16 Selon Maselli et le gouvernement tchèque, il convient d'apporter une réponse affirmative à cette question. Silberquelle, le gouvernement portugais et la Commission des Communautés européennes soutiennent la thèse inverse.
17 Il est de jurisprudence constante que la notion d'"usage sérieux" au sens de la directive doit s'entendre d'un usage effectif, conforme à la fonction essentielle de la marque, qui est de garantir au consommateur ou à l'utilisateur final l'identité d'origine d'un produit ou d'un service, en lui permettant de distinguer sans confusion possible ce produit ou ce service de ceux qui ont une autre provenance (arrêts du 11 mars 2003, Ansul, C-40-01, Rec. p. I-2439, points 35 et 36, ainsi que du 9 décembre 2008, Verein Radetzky-Orden, C-442-07, non encore publié au Recueil, point 13).
18 Il résulte de cette notion d'"usage sérieux" que la protection de la marque et les effets que son enregistrement rend opposables aux tiers ne sauraient perdurer si la marque perdait sa raison d'être commerciale, consistant à créer ou à conserver un débouché pour les produits ou les services portant le signe qui la constitue, par rapport aux produits ou aux services provenant d'autres entreprises (arrêts précités Ansul, point 37, et Verein Radetzky-Orden, point 14).
19 Ainsi que l'ont relevé tant la Commission dans ses observations soumises à la Cour que M. l'avocat général aux points 45 et 55 de ses conclusions, il est nécessaire, eu égard au nombre de marques enregistrées et aux conflits susceptibles de surgir entre elles, de ne reconnaître le maintien des droits conférés par une marque pour une classe donnée de produits ou de services que lorsque cette marque a été utilisée sur le marché des produits ou services de cette classe.
20 Ainsi qu'il est exposé aux points 48 et 56 desdites conclusions, cette condition n'est pas remplie lorsque des objets publicitaires sont distribués pour récompenser l'achat d'autres produits et pour promouvoir la vente de ces derniers.
21 En effet, dans un tel cas, lesdits objets ne sont soumis à aucune distribution visant à les faire pénétrer sur le marché des produits qui relèvent de la même classe qu'eux.

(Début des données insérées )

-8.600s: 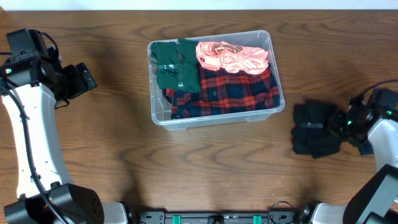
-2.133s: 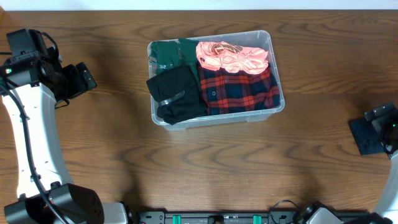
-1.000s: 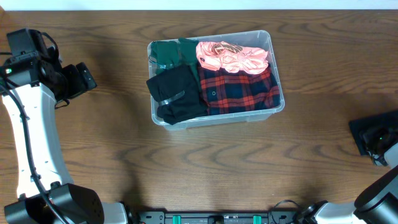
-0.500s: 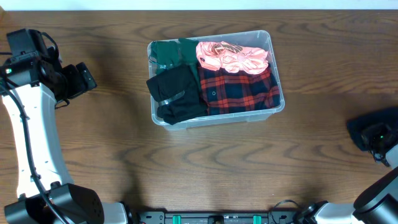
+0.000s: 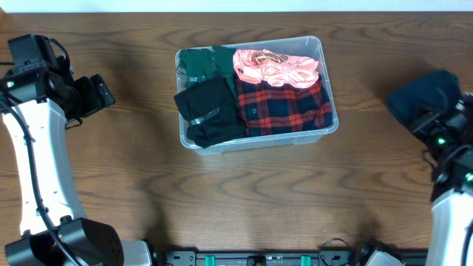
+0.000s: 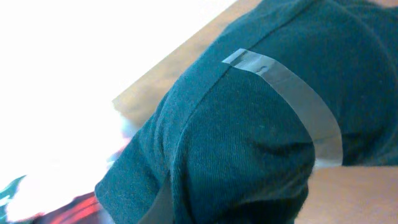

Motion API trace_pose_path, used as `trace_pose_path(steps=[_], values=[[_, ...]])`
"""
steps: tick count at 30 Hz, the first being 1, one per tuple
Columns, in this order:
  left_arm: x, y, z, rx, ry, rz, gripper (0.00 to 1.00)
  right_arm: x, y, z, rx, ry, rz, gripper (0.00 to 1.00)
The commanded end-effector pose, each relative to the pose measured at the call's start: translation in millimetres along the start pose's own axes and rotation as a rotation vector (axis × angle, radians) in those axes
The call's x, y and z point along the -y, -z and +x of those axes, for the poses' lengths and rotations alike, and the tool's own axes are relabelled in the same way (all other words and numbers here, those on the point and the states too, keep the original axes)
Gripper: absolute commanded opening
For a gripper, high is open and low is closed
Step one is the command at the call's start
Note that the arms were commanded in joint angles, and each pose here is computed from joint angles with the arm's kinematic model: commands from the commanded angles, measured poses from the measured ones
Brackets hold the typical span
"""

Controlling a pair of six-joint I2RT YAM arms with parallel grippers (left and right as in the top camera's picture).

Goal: Pack container
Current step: 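Move the right gripper to the dark navy garment and grasp it, then carry the navy garment into the bin's right side and press it down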

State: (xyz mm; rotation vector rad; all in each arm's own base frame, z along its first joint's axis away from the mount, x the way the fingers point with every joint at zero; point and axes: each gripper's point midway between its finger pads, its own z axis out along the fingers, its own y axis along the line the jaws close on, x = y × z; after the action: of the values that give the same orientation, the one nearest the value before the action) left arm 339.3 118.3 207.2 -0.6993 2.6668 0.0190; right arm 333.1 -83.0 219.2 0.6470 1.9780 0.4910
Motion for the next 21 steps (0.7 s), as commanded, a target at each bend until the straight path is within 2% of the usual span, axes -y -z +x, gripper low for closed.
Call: trace_pose_path(steps=[1,13,21], values=[[-1.7,-3.8,1.7,-0.012,0.006,-0.004,0.98,-55.6,14.9,-0.1,0.028,-0.007,-0.116,0.01],[-1.9,-3.7,2.5,-0.015,0.006,-0.005,0.98,-162.9,-1.9,54.7,0.034,0.04,-0.202,0.02],[-1.9,-3.7,2.5,-0.015,0.006,-0.005,0.98,-216.9,-27.5,97.9,0.007,0.159,-0.117,0.01]])
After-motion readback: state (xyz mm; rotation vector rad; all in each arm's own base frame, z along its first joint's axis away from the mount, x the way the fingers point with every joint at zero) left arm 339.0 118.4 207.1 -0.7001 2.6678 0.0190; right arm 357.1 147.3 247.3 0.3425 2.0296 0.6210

Dans de telles conditions, l'apposition de la marque sur ces objets ne contribue ni à créer un débouché pour ceux-ci ni même à les distinguer, dans l'intérêt du consommateur, des produits provenant d'autres entreprises.

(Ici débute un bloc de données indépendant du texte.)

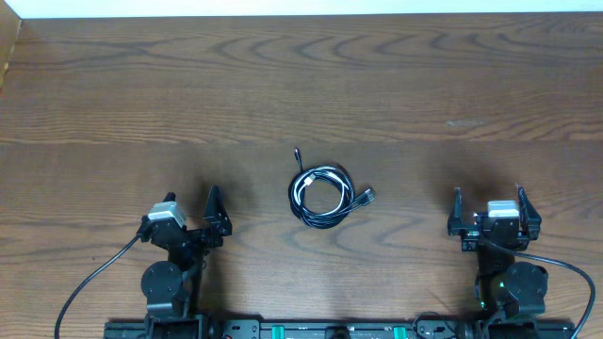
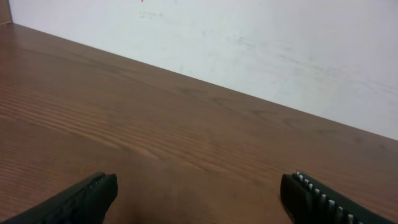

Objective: Untangle cables

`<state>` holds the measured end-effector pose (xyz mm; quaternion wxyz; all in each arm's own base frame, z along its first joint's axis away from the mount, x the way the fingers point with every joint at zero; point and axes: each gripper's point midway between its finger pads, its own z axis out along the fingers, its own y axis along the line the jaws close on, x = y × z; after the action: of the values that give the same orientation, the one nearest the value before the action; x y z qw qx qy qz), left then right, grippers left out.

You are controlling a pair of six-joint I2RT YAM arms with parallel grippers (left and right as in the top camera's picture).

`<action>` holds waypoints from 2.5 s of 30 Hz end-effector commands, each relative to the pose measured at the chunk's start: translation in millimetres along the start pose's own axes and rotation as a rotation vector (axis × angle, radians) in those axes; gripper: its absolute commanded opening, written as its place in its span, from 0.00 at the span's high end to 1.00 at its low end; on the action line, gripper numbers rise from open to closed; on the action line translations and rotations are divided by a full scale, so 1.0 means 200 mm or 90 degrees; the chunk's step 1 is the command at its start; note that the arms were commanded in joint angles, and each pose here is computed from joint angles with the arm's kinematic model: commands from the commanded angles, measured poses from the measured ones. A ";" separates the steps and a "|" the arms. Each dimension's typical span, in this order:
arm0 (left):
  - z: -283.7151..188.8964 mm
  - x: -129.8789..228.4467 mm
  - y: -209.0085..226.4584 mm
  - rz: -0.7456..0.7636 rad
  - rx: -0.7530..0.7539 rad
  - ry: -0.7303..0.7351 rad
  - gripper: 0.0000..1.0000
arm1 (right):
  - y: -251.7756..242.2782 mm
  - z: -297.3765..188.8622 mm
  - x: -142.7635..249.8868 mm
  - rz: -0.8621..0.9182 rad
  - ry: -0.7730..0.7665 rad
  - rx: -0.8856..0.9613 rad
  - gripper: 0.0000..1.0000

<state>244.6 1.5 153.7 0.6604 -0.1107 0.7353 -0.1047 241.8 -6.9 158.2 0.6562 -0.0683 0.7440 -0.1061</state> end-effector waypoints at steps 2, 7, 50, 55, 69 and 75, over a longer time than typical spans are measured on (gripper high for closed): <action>0.01 0.08 0.02 0.007 -0.008 0.027 0.11 | -0.01 0.00 0.01 -0.005 0.002 0.006 0.01; 0.01 0.08 0.02 0.007 -0.008 0.027 0.11 | -0.01 0.00 0.01 -0.005 0.002 0.006 0.01; 0.01 0.07 0.03 0.007 -0.014 0.025 0.11 | -0.01 0.00 0.00 -0.005 -0.001 0.011 0.01; 0.01 0.04 -0.01 -0.014 0.015 0.013 0.11 | 0.04 0.00 -0.05 0.044 -0.030 -0.033 0.01; -0.08 -0.70 -0.30 0.014 0.083 -0.078 0.11 | -0.05 -0.15 -0.69 0.187 -0.181 -0.078 0.01; 0.01 -0.96 -0.56 -0.035 0.184 0.014 0.11 | 0.03 -0.07 -0.89 0.267 -0.019 -0.180 0.01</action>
<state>261.2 -21.3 344.2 0.6838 -0.0677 0.7075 -0.1651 239.4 20.9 316.4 0.7017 -0.0019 0.7095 0.0650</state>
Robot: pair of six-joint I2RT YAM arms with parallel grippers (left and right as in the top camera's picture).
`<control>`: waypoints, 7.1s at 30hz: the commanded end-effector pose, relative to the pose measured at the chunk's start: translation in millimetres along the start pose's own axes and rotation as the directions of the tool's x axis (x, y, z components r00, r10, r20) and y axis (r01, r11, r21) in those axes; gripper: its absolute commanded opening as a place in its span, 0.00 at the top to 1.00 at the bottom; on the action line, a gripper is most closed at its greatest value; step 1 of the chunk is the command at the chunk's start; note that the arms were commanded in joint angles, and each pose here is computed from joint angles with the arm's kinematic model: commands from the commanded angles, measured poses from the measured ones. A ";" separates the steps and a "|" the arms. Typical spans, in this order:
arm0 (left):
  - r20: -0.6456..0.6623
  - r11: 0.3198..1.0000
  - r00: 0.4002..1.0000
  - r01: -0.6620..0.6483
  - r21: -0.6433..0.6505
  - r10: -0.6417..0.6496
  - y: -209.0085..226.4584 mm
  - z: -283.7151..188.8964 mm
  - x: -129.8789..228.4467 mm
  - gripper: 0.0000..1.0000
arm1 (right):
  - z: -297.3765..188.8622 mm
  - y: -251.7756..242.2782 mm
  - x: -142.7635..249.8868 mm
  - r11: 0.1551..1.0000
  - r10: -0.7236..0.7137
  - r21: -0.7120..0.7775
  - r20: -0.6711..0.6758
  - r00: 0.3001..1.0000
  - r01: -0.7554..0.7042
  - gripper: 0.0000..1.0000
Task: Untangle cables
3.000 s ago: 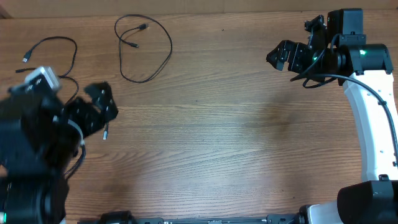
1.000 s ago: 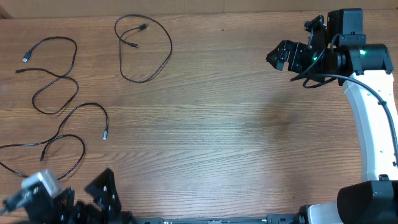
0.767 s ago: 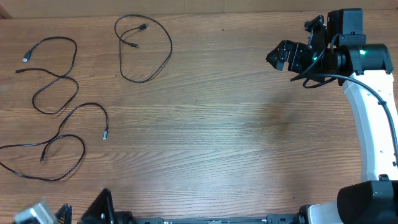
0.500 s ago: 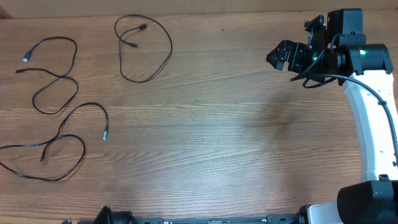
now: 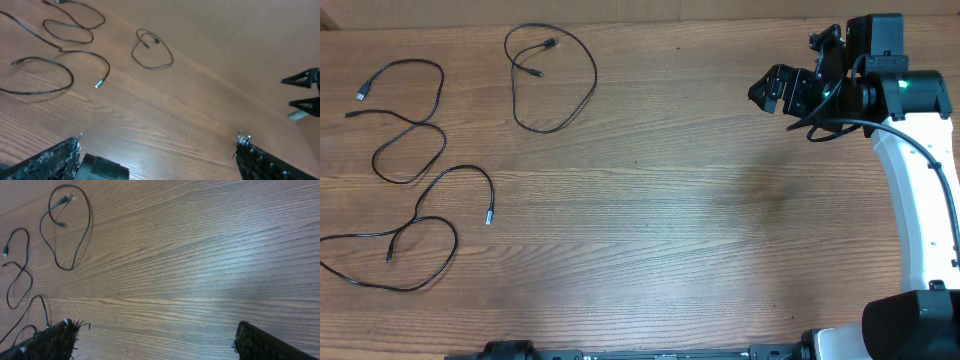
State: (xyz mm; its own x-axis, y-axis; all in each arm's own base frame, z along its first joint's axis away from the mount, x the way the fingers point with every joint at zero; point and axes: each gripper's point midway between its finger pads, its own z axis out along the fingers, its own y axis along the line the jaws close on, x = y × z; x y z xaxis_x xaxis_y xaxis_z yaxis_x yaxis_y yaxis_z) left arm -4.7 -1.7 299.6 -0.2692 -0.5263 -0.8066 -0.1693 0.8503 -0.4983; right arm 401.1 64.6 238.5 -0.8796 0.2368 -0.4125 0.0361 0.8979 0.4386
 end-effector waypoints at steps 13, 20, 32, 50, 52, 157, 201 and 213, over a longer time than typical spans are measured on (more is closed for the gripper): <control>0.089 0.998 0.996 -0.011 -0.060 0.016 10.2 108.7 -18.2 0.00 | -0.6 0.8 -0.2 1.000 -0.002 0.003 0.007 1.000 0.002 0.00; 0.064 0.998 0.997 -0.036 -0.044 0.039 17.0 172.9 1.0 0.00 | -0.6 0.8 -0.2 1.000 -0.002 0.003 0.007 1.000 0.002 0.00; 0.158 0.986 0.978 -0.152 0.073 0.140 11.6 244.7 19.8 0.01 | -0.6 0.8 -0.2 1.000 -0.002 0.003 0.007 1.000 0.002 0.00; 0.260 0.917 0.895 -0.392 0.069 0.363 26.3 280.5 41.1 0.00 | -0.6 0.8 -0.2 1.000 -0.002 0.003 0.007 1.000 0.002 0.00; 0.244 0.919 0.898 -0.390 0.063 0.365 30.3 282.9 45.8 0.01 | -0.6 0.8 -0.2 1.000 -0.002 0.003 0.007 1.000 0.002 0.00; 0.249 0.890 0.867 -0.455 0.039 0.432 32.6 282.8 44.2 0.00 | -107.9 27.2 55.5 0.881 -0.204 -0.009 0.894 0.398 0.473 0.00; 0.249 0.890 0.867 -0.455 0.039 0.432 32.6 282.8 44.2 0.01 | -20.4 -81.5 160.7 0.968 -0.178 0.033 0.788 0.590 0.249 0.00; 0.249 0.890 0.867 -0.455 0.039 0.432 32.7 282.9 44.4 0.01 | -41.9 -70.9 155.5 0.956 -0.197 0.050 0.843 0.501 0.291 0.00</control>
State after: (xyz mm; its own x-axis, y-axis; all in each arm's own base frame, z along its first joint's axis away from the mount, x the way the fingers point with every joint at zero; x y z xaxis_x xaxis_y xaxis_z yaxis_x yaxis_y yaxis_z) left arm 246.0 3.4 158.8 -0.0731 -0.0803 -0.9941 0.0065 0.9967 -0.0810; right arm 241.7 23.8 178.9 -0.0518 0.2514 -0.9665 -0.2042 0.9447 0.2567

22 Eu égard aux considérations qui précèdent, il y a lieu de répondre à la question posée que les articles 10, paragraphe 1, et 12, paragraphe 1, de la directive doivent être interprétés en ce sens que, lorsque le titulaire d'une marque appose celle-ci sur des objets qu'il offre gratuitement aux acquéreurs de ses produits, il ne fait pas un usage sérieux de cette marque pour la classe dont relèvent lesdits objets.
Sur les dépens
23 La procédure revêtant, à l'égard des parties au principal, le caractère d'un incident soulevé devant la juridiction de renvoi, il appartient à celle-ci de statuer sur les dépens. Les frais exposés pour soumettre des observations à la Cour, autres que ceux desdites parties, ne peuvent faire l'objet d'un remboursement.
Par ces motifs, LA COUR (première chambre) dit pour droit:
Les articles 10, paragraphe 1, et 12, paragraphe 1, de la première directive 89-104-CEE du Conseil, du 21 décembre 1988, rapprochant les législations des États membres sur les marques, doivent être interprétés en ce sens que, lorsque le titulaire d'une marque appose celle-ci sur des objets qu'il offre gratuitement aux acquéreurs de ses produits, il ne fait pas un usage sérieux de cette marque pour la classe dont relèvent lesdits objets.